Other issues in this category (16)
About the sale of user data to third parties
Wednesday, January 27, 2021
One year ago (to be more precise, in December 2019), news that Avast had been selling the user data collected by its products to third companies since at least 2013 was widely shared. In particular, data on users’ web-browsing habits. The company itself did not deny this fact—with the proviso that nothing terrible was happening and no violations of privacy were taking place, because they were selling anonymised data.
As claimed by the company's representatives, they were collecting the following data: search results, GPS coordinates, and information about YouTube viewing histories and visited sites, including LinkedIn — and selling it to other companies, including Google, Microsoft, and Pepsi.
Was Avast entitled to do so? Yes. According to the license agreement, Avast "may share your Data with Vendor Partners such as Vendor’s ecommerce platform providers and payment processors, suppliers providing support, services and Solutions to you on Vendor’s behalf, and suppliers providing Vendor or a member of the Vendor Group with purchase analytics and crash analytics in respect of Solutions". After you accept the Avast license agreement, "You also acknowledge that Vendor or a member of the Vendor Group may share Data that is anonymized and aggregated with third parties for trend analytics".
The scandal subsided quietly; a year passed, but the content of the license agreement hasn't been changed. Users are still agreeing to have their data made available for anonymised distribution. And, if you think about it, it is hardly surprising that if you aren’t paying for a product, its owner has other ways to generate income. For example, by selling user data.
What threat is there to a user when their data is collected and transferred?
Let's start with data collection. Unlike Doctor Web, which never collects users' files under any circumstances, some other anti-virus companies directly declare that they do this in their license agreements. They say it is justified because they need to obtain information about new threats. And that may not sound like a big deal, but the problem is that the data that anti-viruses transmit to their developers' servers may include your personal photos, documents, browsing history, personal data, and excerpts from your online correspondence. Even simply collecting information about visited webpages is not so desirable for users. Far from everyone is agreeable to having their interests made a public asset. No one can ever guarantee that a development company’s employee will never at some point become interested (out of curiosity or sheer boredom) in any user-related facts.
Not everything goes smoothly when data is transferred to third parties. It is declared that the transferred data is anonymised—this means that it cannot be used to identify a user. But everything depends on the capabilities of those who are interested in a person.

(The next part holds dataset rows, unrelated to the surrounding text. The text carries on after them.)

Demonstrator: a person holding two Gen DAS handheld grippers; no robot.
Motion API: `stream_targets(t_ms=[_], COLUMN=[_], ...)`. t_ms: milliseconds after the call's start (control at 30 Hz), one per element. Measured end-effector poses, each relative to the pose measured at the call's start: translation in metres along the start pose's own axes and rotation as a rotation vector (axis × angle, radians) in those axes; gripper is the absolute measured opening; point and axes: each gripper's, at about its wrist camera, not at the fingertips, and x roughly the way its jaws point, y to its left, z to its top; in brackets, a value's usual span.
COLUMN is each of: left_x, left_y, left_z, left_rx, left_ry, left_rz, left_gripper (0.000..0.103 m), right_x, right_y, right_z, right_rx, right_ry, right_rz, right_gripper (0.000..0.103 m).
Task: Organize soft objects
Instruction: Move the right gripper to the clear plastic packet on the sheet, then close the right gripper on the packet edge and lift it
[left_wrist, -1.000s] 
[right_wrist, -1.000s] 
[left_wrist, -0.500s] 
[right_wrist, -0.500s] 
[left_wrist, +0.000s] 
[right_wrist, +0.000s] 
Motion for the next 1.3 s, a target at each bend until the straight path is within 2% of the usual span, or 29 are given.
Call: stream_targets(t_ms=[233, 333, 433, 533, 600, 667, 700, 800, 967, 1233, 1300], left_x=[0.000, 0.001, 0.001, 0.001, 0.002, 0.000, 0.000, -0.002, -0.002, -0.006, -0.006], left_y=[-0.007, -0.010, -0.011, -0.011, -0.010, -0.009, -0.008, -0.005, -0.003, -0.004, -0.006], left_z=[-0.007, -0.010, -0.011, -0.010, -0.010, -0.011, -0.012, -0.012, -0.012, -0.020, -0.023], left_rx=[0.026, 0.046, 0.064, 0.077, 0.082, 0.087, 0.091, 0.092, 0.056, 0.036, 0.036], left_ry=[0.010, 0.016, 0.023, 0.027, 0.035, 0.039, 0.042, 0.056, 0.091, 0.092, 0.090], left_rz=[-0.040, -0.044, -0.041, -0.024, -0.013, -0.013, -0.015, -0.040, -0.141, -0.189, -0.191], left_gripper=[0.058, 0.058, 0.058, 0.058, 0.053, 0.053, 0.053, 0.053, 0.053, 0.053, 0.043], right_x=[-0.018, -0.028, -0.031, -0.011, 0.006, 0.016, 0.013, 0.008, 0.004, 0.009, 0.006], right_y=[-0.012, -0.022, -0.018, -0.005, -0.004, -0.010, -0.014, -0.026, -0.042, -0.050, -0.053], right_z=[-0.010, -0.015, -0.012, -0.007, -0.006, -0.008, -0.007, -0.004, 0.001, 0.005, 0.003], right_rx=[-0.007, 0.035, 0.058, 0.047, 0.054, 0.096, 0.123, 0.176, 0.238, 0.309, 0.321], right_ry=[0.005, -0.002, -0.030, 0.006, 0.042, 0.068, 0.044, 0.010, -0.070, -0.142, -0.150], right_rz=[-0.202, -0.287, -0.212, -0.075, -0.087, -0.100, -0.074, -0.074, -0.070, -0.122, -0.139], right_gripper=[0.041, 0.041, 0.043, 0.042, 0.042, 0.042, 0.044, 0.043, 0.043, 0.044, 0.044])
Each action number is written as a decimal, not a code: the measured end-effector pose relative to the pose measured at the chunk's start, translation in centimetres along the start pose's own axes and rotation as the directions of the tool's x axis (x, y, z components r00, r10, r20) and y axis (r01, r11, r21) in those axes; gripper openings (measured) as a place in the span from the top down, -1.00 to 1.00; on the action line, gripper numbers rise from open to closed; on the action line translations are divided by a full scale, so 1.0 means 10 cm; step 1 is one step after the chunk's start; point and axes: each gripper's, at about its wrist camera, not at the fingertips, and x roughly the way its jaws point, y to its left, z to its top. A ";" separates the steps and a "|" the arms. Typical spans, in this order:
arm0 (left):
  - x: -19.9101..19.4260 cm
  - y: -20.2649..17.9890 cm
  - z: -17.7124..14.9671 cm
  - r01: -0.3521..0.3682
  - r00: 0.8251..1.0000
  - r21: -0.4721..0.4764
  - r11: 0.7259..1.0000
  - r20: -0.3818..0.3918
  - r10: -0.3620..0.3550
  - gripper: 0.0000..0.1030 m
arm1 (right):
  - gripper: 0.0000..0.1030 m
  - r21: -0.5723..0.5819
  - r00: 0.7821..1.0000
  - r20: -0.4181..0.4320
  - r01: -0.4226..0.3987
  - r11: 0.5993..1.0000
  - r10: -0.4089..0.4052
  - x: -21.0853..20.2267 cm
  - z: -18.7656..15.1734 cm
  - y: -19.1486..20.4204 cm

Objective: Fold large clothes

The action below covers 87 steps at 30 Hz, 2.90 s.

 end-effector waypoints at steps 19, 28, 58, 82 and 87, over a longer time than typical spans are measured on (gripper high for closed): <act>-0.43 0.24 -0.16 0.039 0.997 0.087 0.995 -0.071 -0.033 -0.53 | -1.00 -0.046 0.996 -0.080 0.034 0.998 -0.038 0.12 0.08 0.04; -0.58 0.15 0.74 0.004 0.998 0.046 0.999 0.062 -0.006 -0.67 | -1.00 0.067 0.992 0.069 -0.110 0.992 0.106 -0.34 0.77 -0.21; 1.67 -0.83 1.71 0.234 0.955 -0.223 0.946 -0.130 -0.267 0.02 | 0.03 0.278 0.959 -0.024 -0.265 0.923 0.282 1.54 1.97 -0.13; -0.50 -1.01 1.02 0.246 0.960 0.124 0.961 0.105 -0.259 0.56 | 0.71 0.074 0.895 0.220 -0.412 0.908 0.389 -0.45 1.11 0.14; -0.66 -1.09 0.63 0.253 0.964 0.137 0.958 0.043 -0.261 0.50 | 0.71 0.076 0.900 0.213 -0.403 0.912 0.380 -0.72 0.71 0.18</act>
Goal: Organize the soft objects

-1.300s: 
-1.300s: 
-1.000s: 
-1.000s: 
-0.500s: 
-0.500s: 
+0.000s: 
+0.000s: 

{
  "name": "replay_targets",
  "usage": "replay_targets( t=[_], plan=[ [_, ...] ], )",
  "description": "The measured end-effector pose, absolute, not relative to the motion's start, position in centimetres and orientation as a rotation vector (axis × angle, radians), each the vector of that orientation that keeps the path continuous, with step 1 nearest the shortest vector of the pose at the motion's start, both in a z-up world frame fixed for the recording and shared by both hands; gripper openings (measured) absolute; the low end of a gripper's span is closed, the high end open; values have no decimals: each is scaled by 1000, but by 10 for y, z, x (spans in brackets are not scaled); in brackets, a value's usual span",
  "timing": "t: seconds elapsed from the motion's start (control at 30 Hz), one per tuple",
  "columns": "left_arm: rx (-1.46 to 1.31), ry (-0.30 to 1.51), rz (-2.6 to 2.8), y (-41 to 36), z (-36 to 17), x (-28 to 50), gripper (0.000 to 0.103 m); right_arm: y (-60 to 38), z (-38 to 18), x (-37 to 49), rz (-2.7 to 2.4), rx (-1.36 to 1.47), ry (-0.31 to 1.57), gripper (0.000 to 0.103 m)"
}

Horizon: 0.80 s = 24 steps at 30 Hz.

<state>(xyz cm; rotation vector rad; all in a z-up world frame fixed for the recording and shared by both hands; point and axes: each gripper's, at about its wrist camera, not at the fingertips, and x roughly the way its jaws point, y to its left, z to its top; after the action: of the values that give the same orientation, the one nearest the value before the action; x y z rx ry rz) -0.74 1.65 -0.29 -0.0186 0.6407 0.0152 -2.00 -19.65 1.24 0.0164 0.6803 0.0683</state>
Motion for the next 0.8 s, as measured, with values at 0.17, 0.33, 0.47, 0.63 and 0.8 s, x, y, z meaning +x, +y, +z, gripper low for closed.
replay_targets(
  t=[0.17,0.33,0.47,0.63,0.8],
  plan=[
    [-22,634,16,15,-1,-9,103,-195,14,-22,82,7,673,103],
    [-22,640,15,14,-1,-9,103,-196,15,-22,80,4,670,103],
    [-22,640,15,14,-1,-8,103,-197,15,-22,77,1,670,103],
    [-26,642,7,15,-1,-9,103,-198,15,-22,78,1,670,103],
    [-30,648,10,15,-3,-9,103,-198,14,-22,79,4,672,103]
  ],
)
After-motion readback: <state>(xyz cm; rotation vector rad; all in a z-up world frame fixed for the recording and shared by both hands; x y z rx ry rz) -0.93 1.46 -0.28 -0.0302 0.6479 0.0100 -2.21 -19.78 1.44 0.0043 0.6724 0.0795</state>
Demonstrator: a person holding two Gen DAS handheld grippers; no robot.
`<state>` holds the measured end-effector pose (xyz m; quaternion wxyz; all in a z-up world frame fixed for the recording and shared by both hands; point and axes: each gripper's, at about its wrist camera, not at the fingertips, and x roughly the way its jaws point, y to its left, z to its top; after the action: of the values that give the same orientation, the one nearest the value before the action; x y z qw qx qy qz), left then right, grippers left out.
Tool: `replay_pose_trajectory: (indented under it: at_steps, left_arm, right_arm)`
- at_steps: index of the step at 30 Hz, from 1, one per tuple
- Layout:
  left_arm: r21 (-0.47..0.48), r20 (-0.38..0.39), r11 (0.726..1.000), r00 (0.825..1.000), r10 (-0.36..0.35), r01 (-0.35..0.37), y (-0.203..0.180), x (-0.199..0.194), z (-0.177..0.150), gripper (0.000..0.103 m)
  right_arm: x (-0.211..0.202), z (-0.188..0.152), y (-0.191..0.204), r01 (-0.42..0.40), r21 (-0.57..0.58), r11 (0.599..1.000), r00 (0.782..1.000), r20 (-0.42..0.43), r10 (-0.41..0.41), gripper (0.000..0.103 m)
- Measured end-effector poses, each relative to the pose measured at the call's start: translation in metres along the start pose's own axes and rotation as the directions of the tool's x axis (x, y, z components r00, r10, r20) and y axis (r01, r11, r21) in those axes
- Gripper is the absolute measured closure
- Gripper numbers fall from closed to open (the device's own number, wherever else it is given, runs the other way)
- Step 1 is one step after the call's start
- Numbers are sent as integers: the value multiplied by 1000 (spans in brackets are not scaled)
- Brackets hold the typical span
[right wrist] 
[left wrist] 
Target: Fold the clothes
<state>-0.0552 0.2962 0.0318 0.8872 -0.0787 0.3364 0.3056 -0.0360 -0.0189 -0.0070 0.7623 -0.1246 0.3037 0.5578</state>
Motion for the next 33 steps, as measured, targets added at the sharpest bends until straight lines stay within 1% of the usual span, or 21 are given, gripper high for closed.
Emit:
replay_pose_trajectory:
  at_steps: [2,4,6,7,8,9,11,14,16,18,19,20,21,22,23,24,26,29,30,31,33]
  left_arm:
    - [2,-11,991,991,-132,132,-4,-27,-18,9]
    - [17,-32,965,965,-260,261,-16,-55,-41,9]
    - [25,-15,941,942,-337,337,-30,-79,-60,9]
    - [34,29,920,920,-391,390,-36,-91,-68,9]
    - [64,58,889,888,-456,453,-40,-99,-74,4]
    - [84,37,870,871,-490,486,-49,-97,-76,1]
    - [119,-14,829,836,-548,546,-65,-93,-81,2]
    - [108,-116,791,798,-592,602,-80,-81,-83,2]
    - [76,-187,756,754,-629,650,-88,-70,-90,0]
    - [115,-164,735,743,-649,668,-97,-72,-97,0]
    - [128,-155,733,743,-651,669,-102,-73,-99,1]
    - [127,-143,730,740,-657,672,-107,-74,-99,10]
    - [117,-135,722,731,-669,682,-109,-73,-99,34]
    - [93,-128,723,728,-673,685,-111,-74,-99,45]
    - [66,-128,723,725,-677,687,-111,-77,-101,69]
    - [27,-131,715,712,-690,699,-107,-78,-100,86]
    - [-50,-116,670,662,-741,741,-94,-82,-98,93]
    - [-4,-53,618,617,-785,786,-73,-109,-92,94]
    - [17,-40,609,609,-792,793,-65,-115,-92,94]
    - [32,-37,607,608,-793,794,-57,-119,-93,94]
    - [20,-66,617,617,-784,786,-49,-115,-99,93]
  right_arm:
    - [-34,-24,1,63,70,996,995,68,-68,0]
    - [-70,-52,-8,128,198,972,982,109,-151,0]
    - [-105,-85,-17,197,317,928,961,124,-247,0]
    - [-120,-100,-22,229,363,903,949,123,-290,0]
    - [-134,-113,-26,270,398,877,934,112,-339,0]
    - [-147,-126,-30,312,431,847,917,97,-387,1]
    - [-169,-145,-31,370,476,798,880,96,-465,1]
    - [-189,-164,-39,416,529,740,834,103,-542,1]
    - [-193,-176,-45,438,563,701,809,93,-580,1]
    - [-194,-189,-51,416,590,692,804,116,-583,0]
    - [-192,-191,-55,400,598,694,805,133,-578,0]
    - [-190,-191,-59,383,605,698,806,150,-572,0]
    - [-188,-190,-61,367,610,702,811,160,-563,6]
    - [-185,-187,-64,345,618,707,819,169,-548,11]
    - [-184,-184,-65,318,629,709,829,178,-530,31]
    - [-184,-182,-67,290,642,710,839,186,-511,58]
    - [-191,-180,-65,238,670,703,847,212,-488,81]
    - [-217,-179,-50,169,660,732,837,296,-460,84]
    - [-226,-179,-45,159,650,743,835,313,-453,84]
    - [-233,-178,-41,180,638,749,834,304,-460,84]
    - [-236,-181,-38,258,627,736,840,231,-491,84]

ADINT technologies (advertising intelligence) allow third parties to access the data collected by the advertising ecosystem, to identify unique users and in future to track their movements throughout the world.
Here is an example of data selling: United States Special Operations Command (USSOCOM) buys the location data of mobile device users. Of course, it is anonymised. But, as it is claimed, the available capabilities allow them to completely deanonymisе a particular user. Take, for example, X-Mode — a company that tracks at least 40 million devices worldwide. It turned out that SDK from X-Mode is included in a series of xxxx Social dating applications, among which is Russia Social with more than 100,000 installations.
The Anti-virus Times recommends
Read a product’s license agreement text not only before you install an application but also whenever its terms are updated. The clauses concerning what data the developer gets off your computer may contain numerous surprising provisions. There’s no telling how the data pulled off your PC may be used against you, your employer, or even your country!
Remember: Dr.Web doesn't grab user files and personal information in the systems it protects and never relays technical system information to other parties. You can learn more about the information we do collect and why here.
Sometimes companies approach Doctor Web with offers to buy user data from us. We mentioned such an offer as an example in the issue "No one is even surprised anymore":
We are interested in exploring the opportunity of buying anonymized Clickstream data from your company.
We are a market intelligence company and partner with a number of developers where we help them generate significant revenue by licensing us anonymized data which is collected by their products.
[COMPANY NAME] collect data about the online world from many sources around the world.
We aggregate all the data sources, normalize them and process them in order to create estimations about different engagement metrics of websites and apps.
Our partnership model is normally very meaningful for our partners. We have partners who we pay in the high $100,000s or even more than $1MM to when the partnership is large enough to work well for both sides.
It’s important to emphasize that we do not collect or interested in any private information about users.
To all such offers we firmly reply—"No!"